Mots clés du projets

Planification écologique territoriale ; Mésoéconomie ; Instrument de l’action publique.

Synthèse du projet de recherche

Un certain nombre d’auteurs en vue d’organiser la bifurcation en appellent à un  « grand retour de la planification » (Sapir, 2022), plus précisément, à la « planification écologique » (Durand & Keucheyan, 2024). Rapidement, les réflexions sur la planification écologique conduisent à des interrogations sur sa dimension territoriale (Brennetot, 2016, 2025; Buclet, 2021; Meppem & Gill, 1998; Offner, 2023; Theys, 2002). Dans la pratique, on observe une planification territoriale caractérisée par le déploiement de nombreux dispositifs. Cette dernière, historiquement axée sur les questions d’aménagement du territoire et reposant en partie sur une certaine logique productiviste (Lortie, 2023) semble se transformer allant vers une intégration de l’écologie. Cette évolution souligne la nécessité d’examiner comment les dispositifs de la planification territoriale intègrent les dimensions de l’écologie. Plus spécifiquement on s’interroge de la manière suivante : Existe-t-il un processus d’écologisation de la planification et de ses dispositifs et quelles formes prend-t-il ?

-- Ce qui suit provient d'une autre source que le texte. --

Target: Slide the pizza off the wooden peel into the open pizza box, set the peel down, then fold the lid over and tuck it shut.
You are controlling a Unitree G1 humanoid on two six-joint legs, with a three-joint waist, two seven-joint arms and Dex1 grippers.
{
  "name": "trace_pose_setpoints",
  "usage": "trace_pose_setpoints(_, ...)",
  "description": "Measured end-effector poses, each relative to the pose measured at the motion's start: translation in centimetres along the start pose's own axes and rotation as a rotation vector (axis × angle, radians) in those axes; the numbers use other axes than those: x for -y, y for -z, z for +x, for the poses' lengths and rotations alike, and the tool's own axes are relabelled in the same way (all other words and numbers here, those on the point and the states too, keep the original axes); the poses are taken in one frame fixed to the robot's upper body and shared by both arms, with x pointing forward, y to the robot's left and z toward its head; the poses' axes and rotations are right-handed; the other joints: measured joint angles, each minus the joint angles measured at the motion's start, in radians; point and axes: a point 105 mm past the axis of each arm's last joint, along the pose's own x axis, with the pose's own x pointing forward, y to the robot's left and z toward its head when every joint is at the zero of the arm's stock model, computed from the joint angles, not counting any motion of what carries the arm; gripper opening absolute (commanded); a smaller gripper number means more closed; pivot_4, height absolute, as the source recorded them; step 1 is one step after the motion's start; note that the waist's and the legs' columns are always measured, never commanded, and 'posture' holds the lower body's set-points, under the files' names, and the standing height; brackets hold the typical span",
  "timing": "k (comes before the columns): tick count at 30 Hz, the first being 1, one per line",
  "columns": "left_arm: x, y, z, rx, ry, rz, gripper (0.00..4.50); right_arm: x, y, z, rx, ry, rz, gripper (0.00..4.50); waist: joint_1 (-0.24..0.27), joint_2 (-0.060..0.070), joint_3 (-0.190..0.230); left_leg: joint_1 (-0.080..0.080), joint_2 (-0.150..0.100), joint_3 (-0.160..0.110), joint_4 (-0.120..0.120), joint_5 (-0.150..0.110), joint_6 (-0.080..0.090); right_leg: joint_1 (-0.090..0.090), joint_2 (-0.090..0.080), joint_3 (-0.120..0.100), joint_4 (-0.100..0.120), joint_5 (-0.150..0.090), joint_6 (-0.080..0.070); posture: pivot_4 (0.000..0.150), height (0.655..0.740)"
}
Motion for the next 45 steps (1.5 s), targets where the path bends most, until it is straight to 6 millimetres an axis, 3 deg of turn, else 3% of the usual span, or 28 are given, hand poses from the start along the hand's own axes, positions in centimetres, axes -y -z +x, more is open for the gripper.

Ainsi cette recherche est structurée en plusieurs temps. Puisqu’il s’agit d’une recherche appliquée, l’ensemble de ce travail s’applique sur plusieurs échelles (1) : régionale et intercommunale avec différents dispositifs dont nous parlons au point suivant et également au sein de deux régions françaises : la Normandie et les Hauts-de-France. L’accès à ces deux terrains permet également de mettre en œuvre une réelle analyse comparative. Ensuite (2), il s’agit d’une analyse positive et non normative de dispositifs de la planification territoriale. Il s’agit donc d’une entrée par les dispositifs de PT (Lascoumes & Le Galès, 2005). Notre analyse est portée sur les dispositifs suivants : le SRADDET, le PCAET, le SCoT. Outre ces dispositifs traditionnels, on souhaite explorer les COP régionales porté par le SGPE, qui selon nos travaux préliminaires relèvent d’une autre logique (Juppin, 2024). Enfin (3), on souhaite réaliser une analyse historique de l’évolution de la notion de planification en France pour comprendre le passage du Plan aux plans.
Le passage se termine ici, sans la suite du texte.